At the beginning of June, I was one of 40 students who returned to campus for Reunion 2014. As student hosts, Sam Santiago ’17 and I had the pleasure of working with 15 ladies from the Class of 1959 who returned for their 55th reunion. (For historical reference, it would be another 10 years after these ladies graduated before Connecticut College would accept men.) Sam and I also served as hosts to a 100-year-old member of the Class of 1935 who returned to celebrate.

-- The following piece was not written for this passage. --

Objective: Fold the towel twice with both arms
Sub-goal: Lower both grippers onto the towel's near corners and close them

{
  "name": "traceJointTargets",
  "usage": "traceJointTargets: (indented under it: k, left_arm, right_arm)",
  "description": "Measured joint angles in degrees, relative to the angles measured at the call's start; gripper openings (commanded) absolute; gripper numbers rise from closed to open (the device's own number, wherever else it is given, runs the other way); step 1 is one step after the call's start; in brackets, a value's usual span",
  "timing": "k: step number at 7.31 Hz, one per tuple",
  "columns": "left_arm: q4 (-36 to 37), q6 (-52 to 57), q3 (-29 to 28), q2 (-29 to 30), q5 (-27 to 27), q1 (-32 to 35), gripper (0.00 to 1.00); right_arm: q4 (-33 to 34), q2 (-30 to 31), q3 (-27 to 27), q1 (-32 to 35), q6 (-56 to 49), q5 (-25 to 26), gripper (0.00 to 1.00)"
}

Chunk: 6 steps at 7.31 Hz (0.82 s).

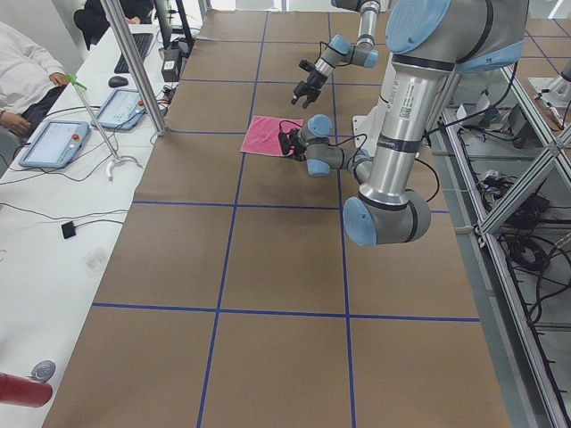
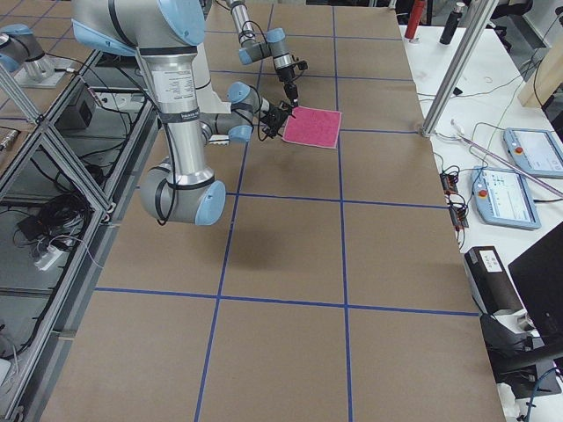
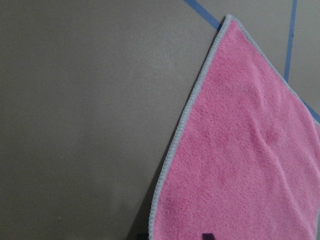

At Reunion, most returning alumni stay in the residence halls. For the weekend, the Class of 1959 called Wright dorm home. With cookies, the 1959 yearbook, posters of celebrities of the era and decorations, Sam and I transformed Wright’s common room into a “hospitality suite” fit for reminiscing. Our alumni called us “house mothers,” a dated reference to the young, female professors who used to live in the residence halls and tend to the students.
Highlights of the weekend included a “blue-book quiz” that tested the ladies’ memories of their college years and a class dinner at the Lyman Allyn Art Museum that featured a vocal performance by the talented Nancy Savin ’59.
Most of all, I simply enjoyed talking with the alumni, learning about their lives during and after college. An alumna named Gail described how each student used to take a required final examination in their area of study. If they failed it, even if they had a 4.0 GPA, they could not graduate! Gail also described how the number of people in a particular class used to diminish greatly, as women left to marry men from the Coast Guard Academy, Yale, Wesleyan and other schools.
Members of the Class of 1959 have a deep love for their alma mater. Despite the College’s changes and renovations over the years, the 55th reunion class kept saying that what never changed about Connecticut College is the truly wonderful people.